Best Practices

A practical guide to building CLIF projects — from cohort identification to optimized analysis.

Author: Kaveri Chhikara

Table of contents

  1. Code Workflow
    1. Step 1: Load Core Tables to Identify the Cohort
    2. Step 2: Refine the Cohort
    3. Step 3: Load Required Tables for Final Cohort
    4. Step 4: Build Patient Trajectories
    5. Step 5: Optimization Tips
  2. Data Security
    1. Never Commit Patient Data
    2. Only Share Aggregates
    3. Minimum Cell Sizes
  3. Common Errors
  4. Getting Help

Code Workflow

Step 1: Load Core Tables to Identify the Cohort

Output: A list of hospitalization_ids

  1. Start with hospitalization — filter by age, dates, or other static criteria
  2. Join with adt — sanity check that hospitalizations have location data
  3. Join with patient — get demographics and other static info
  4. Extract the list of hospitalization_ids — this is your starting cohort
  5. Optional: Stitch encounters — use stitching_encounters logic or the hospitalization_joined_id column to identify linked hospitalizations (available in clifpy)

Step 2: Refine the Cohort

Output: A filtered list of hospitalization_ids meeting your inclusion/exclusion criteria

Example cohort definitions:

Criteria Approach
ICU stay ≥24 hours Load adt for Step 1 cohort → calculate ICU duration → filter
On IMV at least once Load respiratory_support → filter device_category == "IMV" → get unique IDs
Exclude trach patients Load respiratory_support → identify tracheostomy == True → exclude from cohort

Step 3: Load Required Tables for Final Cohort

Once the cohort is finalized:

  • Use clifpy’s load_data() function to filter CLIF tables to your cohort
  • Specify only the required fields and mCIDE categories
  • This keeps memory usage manageable

Step 4: Build Patient Trajectories

For time-series data like respiratory support or CRRT:

  • Use waterfall() for respiratory support or CRRT tables
  • Apply appropriate filling logic to create complete event-based patient trajectories

Step 5: Optimization Tips

Tip Why
Use vectorized operations Loops are slow; Polars/pandas vectorized ops are fast
Use efficient dtypes Int8 for flags/dummies instead of Int64 saves memory
Load *_category as lowercase Consistent casing prevents matching bugs
Never use *_name fields Always use *_category — these are harmonized and standardized in the CLIF schema
Use try/except blocks Handle errors gracefully across sites with different data quirks

Data Security

Never Commit Patient Data

# Your .gitignore should ALWAYS include:
data/
*.csv
*.parquet

Only Share Aggregates

# ❌ Bad - sharing patient-level data
results = df.select("patient_id", "outcome")

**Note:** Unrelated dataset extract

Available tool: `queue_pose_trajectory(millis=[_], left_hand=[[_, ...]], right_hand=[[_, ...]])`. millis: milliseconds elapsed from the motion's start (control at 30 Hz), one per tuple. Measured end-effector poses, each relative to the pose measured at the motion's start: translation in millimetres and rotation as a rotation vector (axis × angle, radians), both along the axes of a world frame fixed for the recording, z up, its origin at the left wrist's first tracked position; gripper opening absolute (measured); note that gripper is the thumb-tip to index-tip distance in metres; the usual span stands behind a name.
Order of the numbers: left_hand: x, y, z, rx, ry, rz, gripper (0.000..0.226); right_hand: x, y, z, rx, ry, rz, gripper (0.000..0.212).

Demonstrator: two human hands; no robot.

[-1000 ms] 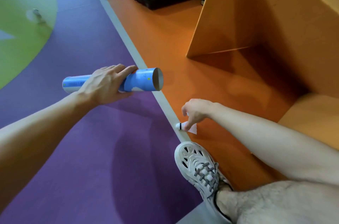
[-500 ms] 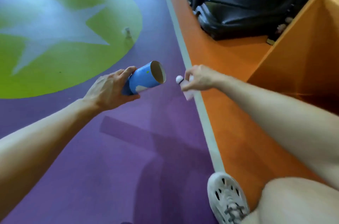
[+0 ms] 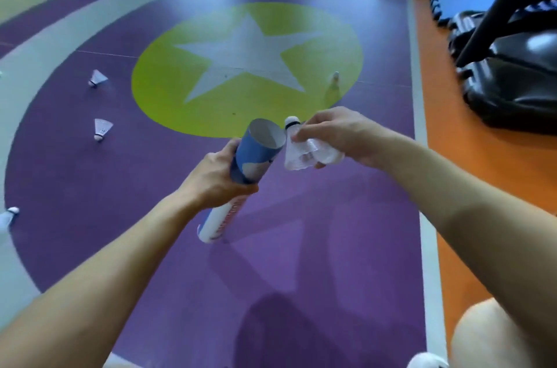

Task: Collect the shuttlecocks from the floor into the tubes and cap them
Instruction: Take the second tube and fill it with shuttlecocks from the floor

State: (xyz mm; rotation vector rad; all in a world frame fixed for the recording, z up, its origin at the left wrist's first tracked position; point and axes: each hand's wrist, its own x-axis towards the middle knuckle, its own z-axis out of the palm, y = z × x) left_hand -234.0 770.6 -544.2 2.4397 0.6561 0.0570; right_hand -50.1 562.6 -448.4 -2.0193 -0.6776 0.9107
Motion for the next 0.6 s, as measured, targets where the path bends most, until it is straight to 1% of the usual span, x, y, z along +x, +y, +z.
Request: queue_pose_trajectory(millis=[67,133,200,233,300,367,433,500,533,600], left_hand=[[2,5,-5,0.039,0.036,-0.009,0.075],[1,7,-13,0.143,0.115,-0.063,0.071],[1,5,-24,0.278,0.177,-0.156,0.070],[3,4,-26,0.330,0.203,-0.192,0.070],[10,4,-29,0.384,0.209,-0.220,0.069],[16,3,-27,0.389,0.200,-0.214,0.069],[20,4,-25,0.370,0.196,-0.203,0.069],[21,5,-23,0.339,0.192,-0.192,0.069],[20,6,-23,0.323,0.189,-0.190,0.069],[17,9,-23,0.301,0.182,-0.179,0.070]], right_hand=[[7,-7,7,-0.015,-0.103,0.027,0.029],[9,-11,12,-0.117,-0.366,0.139,0.021],[7,-12,9,-0.210,-0.620,0.252,0.021],[6,-10,6,-0.243,-0.704,0.305,0.023],[2,-2,-1,-0.289,-0.819,0.429,0.030],[-4,7,-10,-0.284,-0.926,0.537,0.034],[-11,15,-16,-0.244,-0.939,0.588,0.030],[-12,18,-22,-0.147,-0.874,0.555,0.026],[-10,19,-25,-0.094,-0.836,0.508,0.030],[-3,18,-27,-0.009,-0.778,0.388,0.046]])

# ✅ Good - sharing only aggregates
results = df.group_by("site").agg([
    pl.count().alias("n"),
    pl.col("outcome").mean().alias("mortality_rate")
])

Minimum Cell Sizes

For any summary statistics, ensure minimum cell sizes (typically n ≥ 10) to prevent re-identification.


Common Errors

Error Cause Fix
“Column not found” Wrong column name Check the CLIF data dictionary
DateTime parsing errors Column not parsed as datetime Use pl.col("dttm").str.to_datetime()
Memory errors Loading too much data Use lazy evaluation: pl.scan_parquet() then .collect()
Validation failures Categories don’t match mCIDE Check df["category"].unique() against mCIDE

Getting Help

  • #clif-code-ecosystem — Slack channel for coding questions
  • #clifpy — Slack channel for clifpy-specific issues
  • GitHub Issues — For bugs in clifpy, project repos
  • Weekly CLIF Calls — Thursdays 2-3 PM CT

Have improvements? PR to this repo or let us know in #clif-code-ecosystem!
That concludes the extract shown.